I shut my eyes, but she took my hand and placed it between her legs. As I found that velvety seam and began to stroke it open, she began to rub the back of my neck with her fingers.

“You’re not Jo, ” I said. “Who are you? ”

But no one was there to answer. I was in the woods. It was dark, and on the lake the loons were crying. I was walking the path to Jo’s studio.

It wasn’t a dream; I could feel the cool air against my skin and the occasional bite of a rock into my bare sole or heel. A mosquito buzzed around my ear and I waved it away. I was wearing Jockey shorts, and at every step they pulled against a huge and throbbing erection.

“What the hell is this? ” I asked as Jo’s little barnboard studio loomed in the dark. I looked behind me and saw Sara on her hill, not the woman but the house, a long lodge jutting toward the nightbound lake. “What’s happening to me? ”

“Everything’s all right, Mike, ” Jo said. She was standing on the float, watching as I swam toward her. She put her hands behind her neck like a calendar model, lifting her breasts more fully into the damp halter. As in the photo, I could see her nipples poking out the cloth. I was swimming in my underpants, and with the same huge erection.

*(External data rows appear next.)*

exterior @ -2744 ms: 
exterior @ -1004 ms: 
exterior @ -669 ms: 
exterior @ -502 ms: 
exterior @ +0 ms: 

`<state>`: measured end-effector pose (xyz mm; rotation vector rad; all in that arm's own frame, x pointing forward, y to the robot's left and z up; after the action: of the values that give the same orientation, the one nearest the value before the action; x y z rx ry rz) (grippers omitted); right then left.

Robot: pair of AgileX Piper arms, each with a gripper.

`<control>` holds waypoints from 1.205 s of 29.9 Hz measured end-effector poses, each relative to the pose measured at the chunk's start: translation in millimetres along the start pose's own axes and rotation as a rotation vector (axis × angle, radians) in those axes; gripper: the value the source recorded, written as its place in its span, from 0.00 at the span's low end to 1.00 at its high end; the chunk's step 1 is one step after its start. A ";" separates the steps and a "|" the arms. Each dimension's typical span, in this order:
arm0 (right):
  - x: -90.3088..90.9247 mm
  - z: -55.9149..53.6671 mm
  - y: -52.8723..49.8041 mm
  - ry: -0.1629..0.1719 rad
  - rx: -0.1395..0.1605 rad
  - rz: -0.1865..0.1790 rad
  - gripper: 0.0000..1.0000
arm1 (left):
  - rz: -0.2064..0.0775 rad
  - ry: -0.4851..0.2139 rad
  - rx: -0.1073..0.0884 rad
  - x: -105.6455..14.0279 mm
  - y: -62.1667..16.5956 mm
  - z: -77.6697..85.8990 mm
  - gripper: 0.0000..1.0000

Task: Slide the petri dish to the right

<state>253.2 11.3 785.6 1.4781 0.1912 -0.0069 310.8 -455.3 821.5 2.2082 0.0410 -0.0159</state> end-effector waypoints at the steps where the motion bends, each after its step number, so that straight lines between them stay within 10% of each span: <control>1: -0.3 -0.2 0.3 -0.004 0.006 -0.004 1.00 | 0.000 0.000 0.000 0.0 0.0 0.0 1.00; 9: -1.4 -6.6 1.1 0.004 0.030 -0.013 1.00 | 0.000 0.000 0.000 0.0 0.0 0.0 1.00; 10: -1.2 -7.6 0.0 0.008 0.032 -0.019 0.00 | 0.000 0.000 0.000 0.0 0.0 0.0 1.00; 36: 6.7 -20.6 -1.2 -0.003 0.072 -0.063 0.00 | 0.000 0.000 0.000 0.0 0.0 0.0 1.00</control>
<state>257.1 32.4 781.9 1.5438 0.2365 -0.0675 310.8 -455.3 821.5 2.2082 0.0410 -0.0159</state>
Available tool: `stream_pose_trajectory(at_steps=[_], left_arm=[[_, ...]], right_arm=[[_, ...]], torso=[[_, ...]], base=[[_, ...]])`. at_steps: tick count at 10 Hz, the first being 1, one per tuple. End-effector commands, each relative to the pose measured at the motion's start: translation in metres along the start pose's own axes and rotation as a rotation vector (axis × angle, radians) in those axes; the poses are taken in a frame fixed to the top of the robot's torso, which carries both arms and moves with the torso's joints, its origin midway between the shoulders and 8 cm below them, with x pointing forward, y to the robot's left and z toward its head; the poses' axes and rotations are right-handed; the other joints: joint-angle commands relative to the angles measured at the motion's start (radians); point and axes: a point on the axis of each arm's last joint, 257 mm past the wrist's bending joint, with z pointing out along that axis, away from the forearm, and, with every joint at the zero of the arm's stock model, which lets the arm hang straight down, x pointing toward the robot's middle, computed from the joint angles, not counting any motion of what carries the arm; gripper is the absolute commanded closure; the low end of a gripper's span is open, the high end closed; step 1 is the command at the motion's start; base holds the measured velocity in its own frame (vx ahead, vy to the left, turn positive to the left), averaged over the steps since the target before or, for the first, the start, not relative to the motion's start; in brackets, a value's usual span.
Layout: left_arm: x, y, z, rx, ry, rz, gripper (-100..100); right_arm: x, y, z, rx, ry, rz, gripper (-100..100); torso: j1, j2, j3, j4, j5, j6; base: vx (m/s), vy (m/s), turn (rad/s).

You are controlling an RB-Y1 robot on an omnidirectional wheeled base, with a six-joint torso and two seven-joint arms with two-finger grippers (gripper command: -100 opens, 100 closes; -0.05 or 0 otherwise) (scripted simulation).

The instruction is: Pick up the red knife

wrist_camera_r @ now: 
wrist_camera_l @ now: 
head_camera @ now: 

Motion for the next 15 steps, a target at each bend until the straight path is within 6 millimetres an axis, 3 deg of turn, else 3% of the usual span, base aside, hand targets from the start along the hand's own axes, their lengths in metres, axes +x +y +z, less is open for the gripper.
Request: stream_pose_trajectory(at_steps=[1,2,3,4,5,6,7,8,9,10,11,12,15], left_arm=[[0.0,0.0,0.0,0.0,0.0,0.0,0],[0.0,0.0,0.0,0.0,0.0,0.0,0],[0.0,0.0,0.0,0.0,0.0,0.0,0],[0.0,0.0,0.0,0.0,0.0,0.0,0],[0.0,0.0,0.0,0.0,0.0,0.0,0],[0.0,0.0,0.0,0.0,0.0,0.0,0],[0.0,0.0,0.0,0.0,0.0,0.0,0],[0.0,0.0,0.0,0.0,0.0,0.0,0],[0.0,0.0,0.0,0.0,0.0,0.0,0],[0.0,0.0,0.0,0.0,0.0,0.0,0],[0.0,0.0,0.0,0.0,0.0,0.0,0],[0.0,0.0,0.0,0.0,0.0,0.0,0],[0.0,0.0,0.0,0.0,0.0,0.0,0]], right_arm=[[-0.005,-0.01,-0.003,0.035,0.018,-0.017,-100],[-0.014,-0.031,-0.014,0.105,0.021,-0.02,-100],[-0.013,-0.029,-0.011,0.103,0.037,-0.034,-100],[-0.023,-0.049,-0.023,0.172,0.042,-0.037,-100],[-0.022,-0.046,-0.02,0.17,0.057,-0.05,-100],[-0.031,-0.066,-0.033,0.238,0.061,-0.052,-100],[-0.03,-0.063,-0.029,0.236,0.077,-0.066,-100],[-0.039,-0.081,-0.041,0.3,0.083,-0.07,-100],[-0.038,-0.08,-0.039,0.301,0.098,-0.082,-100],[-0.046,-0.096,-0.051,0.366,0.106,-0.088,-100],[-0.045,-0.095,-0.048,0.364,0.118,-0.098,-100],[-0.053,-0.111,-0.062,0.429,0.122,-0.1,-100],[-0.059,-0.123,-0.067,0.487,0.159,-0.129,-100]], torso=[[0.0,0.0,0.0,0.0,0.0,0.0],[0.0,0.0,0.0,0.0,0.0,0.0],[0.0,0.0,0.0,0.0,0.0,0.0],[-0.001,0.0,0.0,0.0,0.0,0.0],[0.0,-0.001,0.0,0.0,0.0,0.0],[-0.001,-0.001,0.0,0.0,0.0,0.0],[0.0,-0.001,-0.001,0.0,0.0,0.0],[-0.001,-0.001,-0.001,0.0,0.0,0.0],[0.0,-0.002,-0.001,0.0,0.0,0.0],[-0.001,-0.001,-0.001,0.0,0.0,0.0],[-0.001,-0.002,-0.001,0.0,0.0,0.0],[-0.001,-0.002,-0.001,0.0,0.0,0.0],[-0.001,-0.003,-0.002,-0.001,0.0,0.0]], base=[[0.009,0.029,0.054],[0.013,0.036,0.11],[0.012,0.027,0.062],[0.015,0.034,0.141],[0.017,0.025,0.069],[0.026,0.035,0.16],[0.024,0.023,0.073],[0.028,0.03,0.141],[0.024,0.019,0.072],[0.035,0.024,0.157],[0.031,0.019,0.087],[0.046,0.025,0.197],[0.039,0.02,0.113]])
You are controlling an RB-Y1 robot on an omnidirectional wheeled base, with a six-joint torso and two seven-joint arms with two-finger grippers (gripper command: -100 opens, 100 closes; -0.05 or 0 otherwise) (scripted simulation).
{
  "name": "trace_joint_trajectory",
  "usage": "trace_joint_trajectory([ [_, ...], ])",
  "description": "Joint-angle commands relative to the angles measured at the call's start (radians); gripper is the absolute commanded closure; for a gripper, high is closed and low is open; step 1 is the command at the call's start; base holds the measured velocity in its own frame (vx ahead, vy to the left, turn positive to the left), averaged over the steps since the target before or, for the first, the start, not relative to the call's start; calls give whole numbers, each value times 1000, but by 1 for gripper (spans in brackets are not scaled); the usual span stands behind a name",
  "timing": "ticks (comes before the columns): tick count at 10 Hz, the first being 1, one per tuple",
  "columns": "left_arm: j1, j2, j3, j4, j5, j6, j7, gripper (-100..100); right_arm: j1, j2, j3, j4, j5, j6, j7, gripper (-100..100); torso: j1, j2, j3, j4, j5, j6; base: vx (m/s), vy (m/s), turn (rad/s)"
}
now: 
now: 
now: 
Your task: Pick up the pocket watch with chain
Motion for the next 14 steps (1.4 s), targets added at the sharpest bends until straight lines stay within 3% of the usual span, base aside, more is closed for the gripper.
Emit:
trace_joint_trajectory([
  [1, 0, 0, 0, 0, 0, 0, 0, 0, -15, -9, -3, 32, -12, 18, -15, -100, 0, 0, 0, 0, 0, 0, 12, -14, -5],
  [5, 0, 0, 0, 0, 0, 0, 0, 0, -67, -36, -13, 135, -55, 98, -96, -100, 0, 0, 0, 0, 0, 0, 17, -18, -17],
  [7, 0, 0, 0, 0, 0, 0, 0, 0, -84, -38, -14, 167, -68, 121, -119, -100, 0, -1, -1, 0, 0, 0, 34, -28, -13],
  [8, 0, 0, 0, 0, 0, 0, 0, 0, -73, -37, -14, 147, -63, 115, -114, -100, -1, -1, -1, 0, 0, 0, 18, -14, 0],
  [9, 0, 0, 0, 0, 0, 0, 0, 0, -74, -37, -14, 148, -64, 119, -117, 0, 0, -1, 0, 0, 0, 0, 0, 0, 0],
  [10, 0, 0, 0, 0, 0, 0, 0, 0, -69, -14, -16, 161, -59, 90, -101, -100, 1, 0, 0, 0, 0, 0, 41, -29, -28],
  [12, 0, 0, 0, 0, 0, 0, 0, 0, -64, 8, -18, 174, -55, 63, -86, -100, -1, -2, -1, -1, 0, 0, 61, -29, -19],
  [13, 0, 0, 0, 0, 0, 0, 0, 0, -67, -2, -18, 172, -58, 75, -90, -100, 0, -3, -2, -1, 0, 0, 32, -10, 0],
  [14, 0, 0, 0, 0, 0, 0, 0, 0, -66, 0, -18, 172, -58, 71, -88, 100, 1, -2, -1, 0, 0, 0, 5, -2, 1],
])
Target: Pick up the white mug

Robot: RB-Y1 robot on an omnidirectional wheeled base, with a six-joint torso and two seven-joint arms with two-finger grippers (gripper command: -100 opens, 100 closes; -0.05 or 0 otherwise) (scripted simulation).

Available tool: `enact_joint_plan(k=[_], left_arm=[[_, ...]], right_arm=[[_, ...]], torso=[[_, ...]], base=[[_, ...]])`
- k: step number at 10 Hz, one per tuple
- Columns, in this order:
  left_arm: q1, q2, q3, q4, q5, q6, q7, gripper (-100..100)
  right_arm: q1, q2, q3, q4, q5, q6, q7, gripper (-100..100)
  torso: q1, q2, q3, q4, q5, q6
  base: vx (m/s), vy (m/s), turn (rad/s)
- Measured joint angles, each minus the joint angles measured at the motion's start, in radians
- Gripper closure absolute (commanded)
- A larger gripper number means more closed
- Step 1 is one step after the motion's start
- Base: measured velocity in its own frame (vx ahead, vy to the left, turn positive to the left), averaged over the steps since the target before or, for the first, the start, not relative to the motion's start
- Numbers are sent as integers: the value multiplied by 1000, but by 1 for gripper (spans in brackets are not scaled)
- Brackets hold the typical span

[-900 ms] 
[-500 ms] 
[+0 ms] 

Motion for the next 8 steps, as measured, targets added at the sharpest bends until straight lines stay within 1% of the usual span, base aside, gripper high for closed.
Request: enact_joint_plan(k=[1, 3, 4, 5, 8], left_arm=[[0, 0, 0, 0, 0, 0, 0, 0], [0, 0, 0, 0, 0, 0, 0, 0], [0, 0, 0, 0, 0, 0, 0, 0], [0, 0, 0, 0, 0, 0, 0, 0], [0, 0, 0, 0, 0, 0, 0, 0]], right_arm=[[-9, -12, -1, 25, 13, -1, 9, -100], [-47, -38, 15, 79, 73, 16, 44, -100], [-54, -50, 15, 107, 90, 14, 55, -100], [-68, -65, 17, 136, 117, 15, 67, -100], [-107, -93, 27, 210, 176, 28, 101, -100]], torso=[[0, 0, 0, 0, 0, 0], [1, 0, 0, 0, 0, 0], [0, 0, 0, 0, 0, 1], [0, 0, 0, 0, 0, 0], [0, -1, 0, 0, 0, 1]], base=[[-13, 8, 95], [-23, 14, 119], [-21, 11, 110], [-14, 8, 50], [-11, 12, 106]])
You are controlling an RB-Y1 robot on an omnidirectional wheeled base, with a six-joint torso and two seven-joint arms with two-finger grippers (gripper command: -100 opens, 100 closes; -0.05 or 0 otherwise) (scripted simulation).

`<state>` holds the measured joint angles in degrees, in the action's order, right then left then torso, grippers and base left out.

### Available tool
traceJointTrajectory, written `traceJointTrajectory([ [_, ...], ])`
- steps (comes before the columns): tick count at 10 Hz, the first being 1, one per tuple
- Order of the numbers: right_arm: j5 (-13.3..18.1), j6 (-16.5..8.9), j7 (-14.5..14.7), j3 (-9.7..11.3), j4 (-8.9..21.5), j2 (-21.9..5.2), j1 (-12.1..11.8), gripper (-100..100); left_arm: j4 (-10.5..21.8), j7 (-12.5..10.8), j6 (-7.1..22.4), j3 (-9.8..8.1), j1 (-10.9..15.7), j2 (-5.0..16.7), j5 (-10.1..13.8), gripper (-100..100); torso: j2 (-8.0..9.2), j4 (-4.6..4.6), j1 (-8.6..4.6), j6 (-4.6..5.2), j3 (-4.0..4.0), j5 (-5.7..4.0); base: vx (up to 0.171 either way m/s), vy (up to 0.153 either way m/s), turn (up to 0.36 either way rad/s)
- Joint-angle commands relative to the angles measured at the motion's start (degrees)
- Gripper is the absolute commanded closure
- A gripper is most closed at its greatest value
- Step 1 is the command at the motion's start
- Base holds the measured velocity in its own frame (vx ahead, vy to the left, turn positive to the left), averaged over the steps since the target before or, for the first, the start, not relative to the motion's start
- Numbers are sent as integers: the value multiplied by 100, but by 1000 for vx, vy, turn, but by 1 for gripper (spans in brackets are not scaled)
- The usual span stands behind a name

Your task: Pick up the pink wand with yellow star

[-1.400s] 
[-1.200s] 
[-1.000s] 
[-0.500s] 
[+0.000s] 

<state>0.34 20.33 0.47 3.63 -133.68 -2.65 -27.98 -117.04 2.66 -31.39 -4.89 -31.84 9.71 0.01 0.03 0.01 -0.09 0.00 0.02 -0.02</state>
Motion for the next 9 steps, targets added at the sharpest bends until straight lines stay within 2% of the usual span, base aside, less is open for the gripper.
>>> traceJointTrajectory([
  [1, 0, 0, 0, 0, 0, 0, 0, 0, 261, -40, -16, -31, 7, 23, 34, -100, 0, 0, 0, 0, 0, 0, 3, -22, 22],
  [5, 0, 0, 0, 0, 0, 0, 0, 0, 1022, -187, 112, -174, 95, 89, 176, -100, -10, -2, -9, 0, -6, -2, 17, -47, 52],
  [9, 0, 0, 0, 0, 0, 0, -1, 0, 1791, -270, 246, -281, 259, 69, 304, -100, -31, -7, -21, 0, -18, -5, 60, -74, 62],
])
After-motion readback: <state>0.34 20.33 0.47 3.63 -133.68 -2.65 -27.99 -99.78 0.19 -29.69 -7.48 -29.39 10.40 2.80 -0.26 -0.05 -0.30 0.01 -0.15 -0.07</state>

“Everything’s all right, Mike, ” Mattie said in the north bedroom, and I opened my eyes. She was sitting beside me on the bed, smooth and naked in the weak glow of the nightlight. Her hair was down, hanging to her shoulders. Her breasts were tiny, the size of teacups, but the nipples were large and distended. Between her legs, where my hand still lingered, was a powderpuff of blonde hair, smooth as down. Her body was wrapped in shadows like moth-wings, like rose-petals. There was something desperately attractive about her as she sat there—she was like the prize you know you’ll never win at the carny shooting gallery or the county fair ringtoss. The one they keep on the top shelf. She reached under the sheet and folded her fingers over the stretched material of my undershorts.

Everything’s all right, it ain’t nuthin but a round-and-round, said the UFO voice as I climbed the steps to my wife’s studio. I stooped, fished for the key from beneath the mat, and took it out.

I climbed the ladder to the float, wet and dripping, preceded by my engorged sex—is there anything, I wonder, so unintentionally comic as a sexually aroused man? Jo stood on the boards in her wet bathing suit. I pulled Mattie into bed with me. I opened the door to Jo’s studio. All of these things happened at the same time, weaving in and out of each other like strands of some exotic rope or belt. The thing with Jo felt the most like a dream, the thing in the studio, me crossing the floor and looking down at my old green IBM, the least. Mattie in the north bedroom was somewhere in between.

On the float Jo said, “Do what you want. ” In the north bedroom Mattie said, “Do what you want. ” In the studio, no one had to tell me anything.

In there I knew exactly what I wanted.

On the float I bent my head and put my mouth on one of Jo’s breasts and sucked the cloth-covered nipple into my mouth. I tasted damp fabric and dank lake. She reached for me where I stuck out and I slapped her hand away. If she touched me I would come at once. I sucked, drinking back trickles of cotton-water, groping with my own hands, first caressing her ass and then yanking down the bottom half of her suit. I got it off her and she dropped to her knees. I did too, finally getting rid of my wet, clinging underpants and tossing them on top of her bikini panty. We faced each other that way, me naked, her almost.